Required work: Examine each line of the data, and copy the ones containing "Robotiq".

[[ Data provided open ]]

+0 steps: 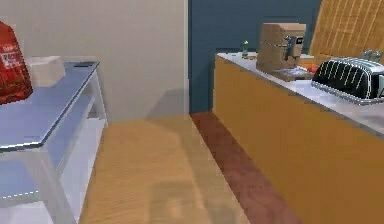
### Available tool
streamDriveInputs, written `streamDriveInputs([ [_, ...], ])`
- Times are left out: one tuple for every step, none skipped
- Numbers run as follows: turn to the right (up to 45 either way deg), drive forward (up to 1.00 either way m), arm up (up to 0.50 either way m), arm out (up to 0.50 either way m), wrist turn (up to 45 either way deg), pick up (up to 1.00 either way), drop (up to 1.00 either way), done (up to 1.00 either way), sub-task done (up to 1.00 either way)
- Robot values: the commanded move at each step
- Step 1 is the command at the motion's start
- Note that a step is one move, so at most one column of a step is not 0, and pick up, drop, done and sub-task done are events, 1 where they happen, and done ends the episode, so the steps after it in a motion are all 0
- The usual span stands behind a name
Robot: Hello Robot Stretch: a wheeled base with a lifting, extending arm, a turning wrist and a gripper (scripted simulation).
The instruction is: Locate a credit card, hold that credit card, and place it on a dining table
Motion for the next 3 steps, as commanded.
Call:
streamDriveInputs([
  [0.0, 0.7, 0.0, 0.0, 0.0, 0.0, 0.0, 0.0, 0.0],
  [-18.0, 0.0, 0.0, 0.0, 0.0, 0.0, 0.0, 0.0, 0.0],
  [0.0, 1.0, 0.0, 0.0, 0.0, 0.0, 0.0, 0.0, 0.0],
])
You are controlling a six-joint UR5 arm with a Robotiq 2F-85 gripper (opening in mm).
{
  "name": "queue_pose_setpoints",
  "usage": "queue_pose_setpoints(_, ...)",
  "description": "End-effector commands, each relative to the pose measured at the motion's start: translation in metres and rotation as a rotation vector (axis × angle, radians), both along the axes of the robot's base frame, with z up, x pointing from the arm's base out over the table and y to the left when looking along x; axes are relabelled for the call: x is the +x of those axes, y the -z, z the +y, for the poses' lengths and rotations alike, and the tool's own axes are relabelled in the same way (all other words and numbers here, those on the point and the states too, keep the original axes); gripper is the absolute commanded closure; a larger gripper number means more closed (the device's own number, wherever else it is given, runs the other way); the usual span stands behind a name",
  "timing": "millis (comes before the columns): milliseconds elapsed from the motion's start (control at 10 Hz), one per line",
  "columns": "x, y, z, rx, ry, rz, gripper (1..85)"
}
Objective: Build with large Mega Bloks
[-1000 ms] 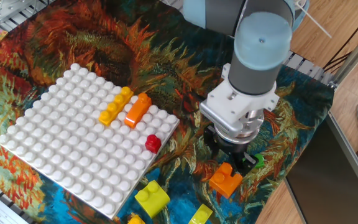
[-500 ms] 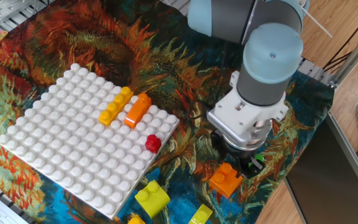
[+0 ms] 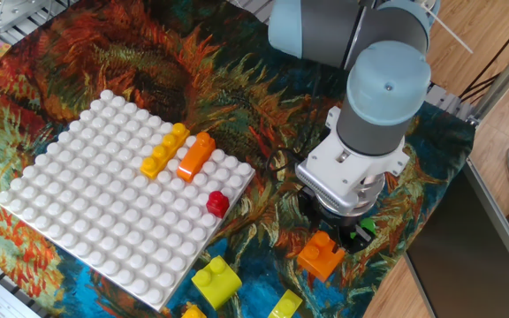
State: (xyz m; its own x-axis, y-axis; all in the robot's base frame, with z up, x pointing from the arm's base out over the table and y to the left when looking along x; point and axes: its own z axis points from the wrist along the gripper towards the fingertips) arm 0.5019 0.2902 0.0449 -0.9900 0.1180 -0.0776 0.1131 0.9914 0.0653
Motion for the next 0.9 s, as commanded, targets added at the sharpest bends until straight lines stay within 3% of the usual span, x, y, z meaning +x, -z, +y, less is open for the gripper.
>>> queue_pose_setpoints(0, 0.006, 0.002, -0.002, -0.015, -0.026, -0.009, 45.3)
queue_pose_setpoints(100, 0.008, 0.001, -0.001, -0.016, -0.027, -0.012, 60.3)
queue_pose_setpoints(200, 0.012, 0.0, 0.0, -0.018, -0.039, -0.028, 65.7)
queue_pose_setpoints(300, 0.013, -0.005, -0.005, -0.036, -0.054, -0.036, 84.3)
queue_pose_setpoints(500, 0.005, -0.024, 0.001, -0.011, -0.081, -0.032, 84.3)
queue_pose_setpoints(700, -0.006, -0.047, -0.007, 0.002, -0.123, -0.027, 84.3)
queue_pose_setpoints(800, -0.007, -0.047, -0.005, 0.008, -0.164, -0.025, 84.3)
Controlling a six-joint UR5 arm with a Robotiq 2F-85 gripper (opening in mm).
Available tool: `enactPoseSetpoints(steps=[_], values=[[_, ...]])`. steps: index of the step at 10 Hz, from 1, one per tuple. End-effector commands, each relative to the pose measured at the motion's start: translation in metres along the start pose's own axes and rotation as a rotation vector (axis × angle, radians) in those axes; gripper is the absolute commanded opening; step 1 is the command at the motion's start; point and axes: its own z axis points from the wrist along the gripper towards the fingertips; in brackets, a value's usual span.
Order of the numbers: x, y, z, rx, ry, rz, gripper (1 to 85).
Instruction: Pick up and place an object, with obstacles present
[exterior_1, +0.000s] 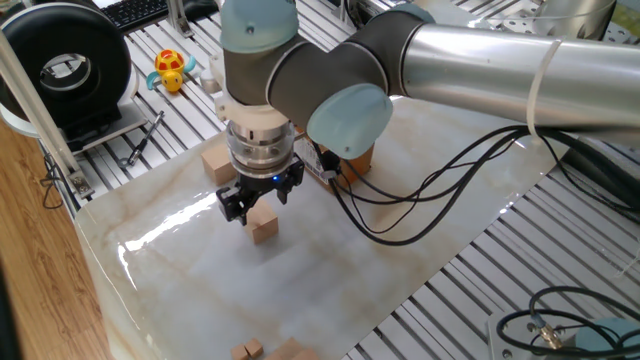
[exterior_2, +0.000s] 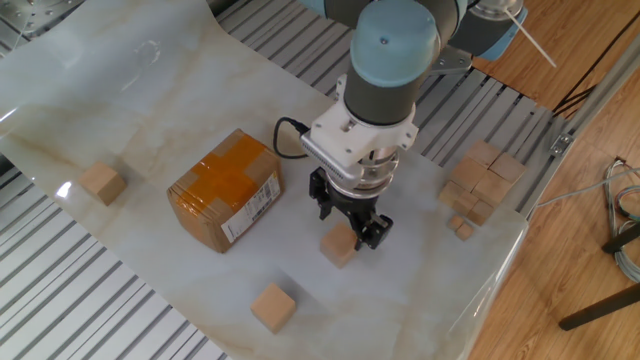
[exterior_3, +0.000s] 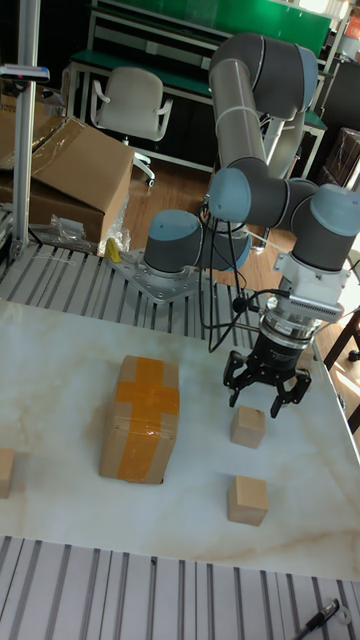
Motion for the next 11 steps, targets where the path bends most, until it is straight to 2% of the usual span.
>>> enactPoseSetpoints(steps=[1,3,4,11], values=[[0.0,0.008,0.004,-0.014,0.001,0.018,70.0],[0.0,0.01,0.008,0.001,-0.004,0.013,69.0],[0.001,0.013,0.01,-0.013,-0.003,0.013,69.0],[-0.004,0.007,0.021,-0.013,-0.038,-0.04,68.0]])
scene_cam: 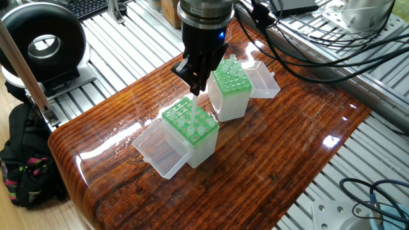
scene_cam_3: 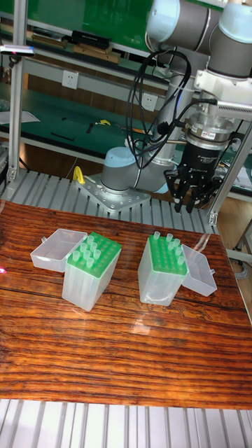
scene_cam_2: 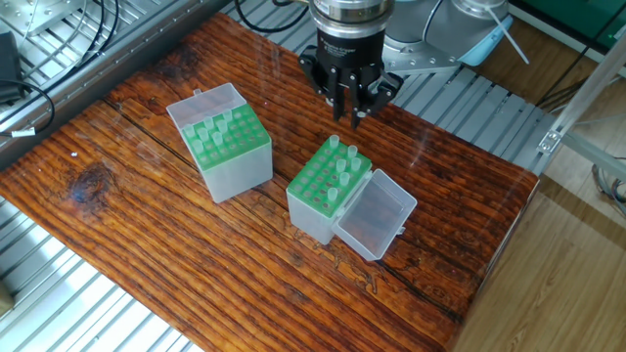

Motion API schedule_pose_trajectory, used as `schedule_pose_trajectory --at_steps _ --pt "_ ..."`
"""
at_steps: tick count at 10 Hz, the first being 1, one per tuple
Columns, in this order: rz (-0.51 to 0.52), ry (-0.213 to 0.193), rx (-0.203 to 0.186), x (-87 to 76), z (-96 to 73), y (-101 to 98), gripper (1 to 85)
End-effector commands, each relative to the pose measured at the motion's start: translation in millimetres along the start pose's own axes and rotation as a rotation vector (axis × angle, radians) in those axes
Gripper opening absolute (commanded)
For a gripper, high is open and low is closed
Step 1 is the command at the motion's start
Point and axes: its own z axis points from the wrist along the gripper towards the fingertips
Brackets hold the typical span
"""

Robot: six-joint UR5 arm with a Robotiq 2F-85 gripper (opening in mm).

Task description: Transfer all large pipette tips from one holder to another

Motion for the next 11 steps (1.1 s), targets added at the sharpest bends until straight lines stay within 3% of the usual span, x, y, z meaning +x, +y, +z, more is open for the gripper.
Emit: schedule_pose_trajectory --at_steps 1,2,5,7,9,11 --pt "-0.005 0.0 -0.022 -0.3 -0.7 5.2 31.7" --pt "-0.01 0.001 -0.014 -0.5 -2.1 1.7 31.7" --pt "-0.081 -0.001 0.039 -10.6 -12.9 -39.0 30.7" --pt "-0.172 -0.037 0.072 -32.9 -4.9 -81.5 30.3" --pt "-0.241 -0.043 0.107 -48.7 -2.2 -123.3 30.0" --pt "-0.286 -0.06 0.174 -60.0 6.0 -167.4 28.7"
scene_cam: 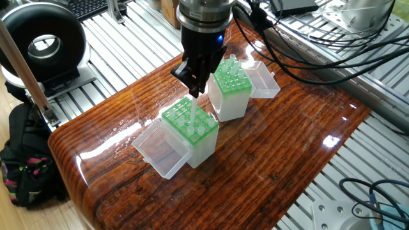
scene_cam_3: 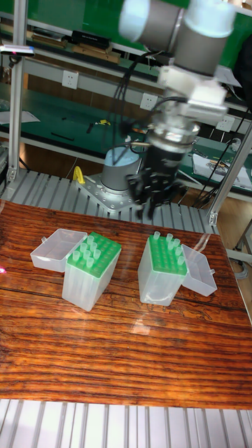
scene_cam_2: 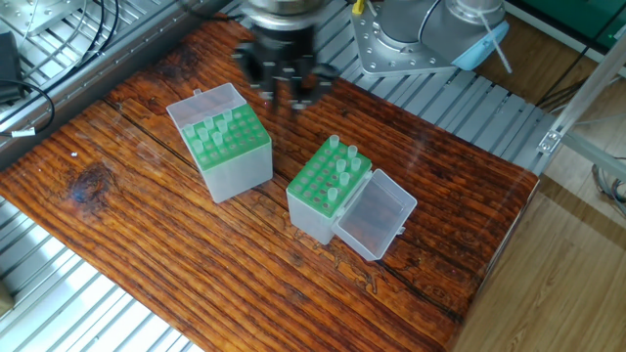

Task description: Transfer all large pipette tips from one holder to another

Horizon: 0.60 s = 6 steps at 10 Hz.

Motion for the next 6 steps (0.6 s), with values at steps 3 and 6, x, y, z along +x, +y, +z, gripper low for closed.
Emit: schedule_pose_trajectory --at_steps 3,6 --pt "-0.103 -0.029 0.068 15.9 31.4 -71.7 27.3" --pt "-0.131 -0.033 0.072 24.7 39.5 -79.6 27.7"
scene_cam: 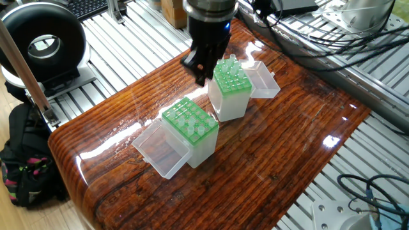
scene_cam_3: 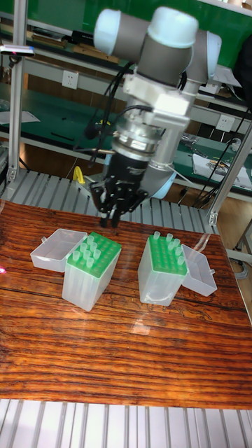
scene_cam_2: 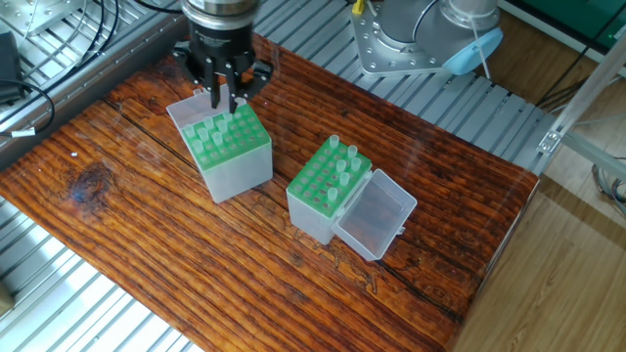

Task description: Transfer all large pipette tips from one holder to another

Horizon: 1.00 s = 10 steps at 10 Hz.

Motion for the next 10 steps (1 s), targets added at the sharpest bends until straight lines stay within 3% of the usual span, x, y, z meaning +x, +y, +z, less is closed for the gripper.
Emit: schedule_pose_trajectory --at_steps 1,3,8,10 --pt "-0.035 -0.03 0.013 7.9 18.0 -14.7 27.7" --pt "-0.048 -0.055 0.014 7.4 31.6 -16.7 27.7" --pt "-0.066 -0.029 -0.06 26.0 38.8 -0.2 28.3" --pt "-0.067 -0.028 -0.064 28.7 42.5 1.6 29.0"
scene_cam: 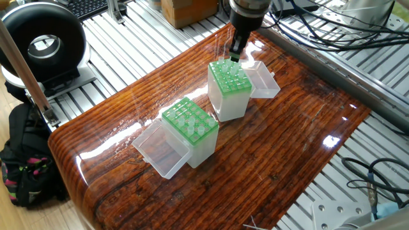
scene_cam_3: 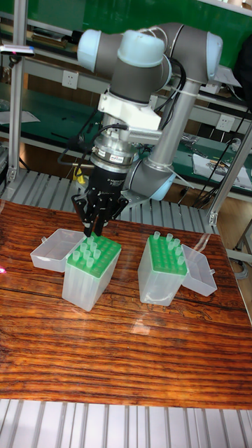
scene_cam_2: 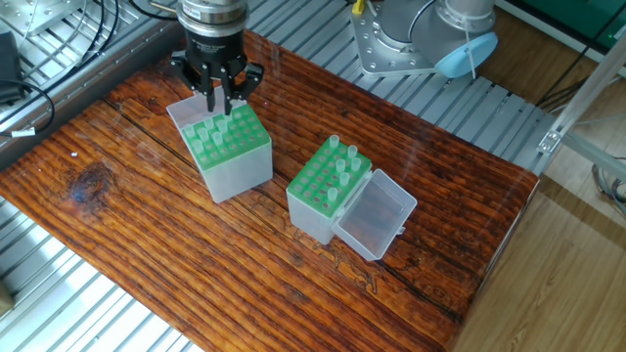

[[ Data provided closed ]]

Task response:
You are controlling a six-joint UR5 arm with a Robotiq 2F-85 gripper (opening in mm).
Controlling a six-joint UR5 arm with a Robotiq 2F-85 gripper (opening in mm).
Robot: six-joint UR5 arm with a Robotiq 2F-85 gripper (opening in mm).

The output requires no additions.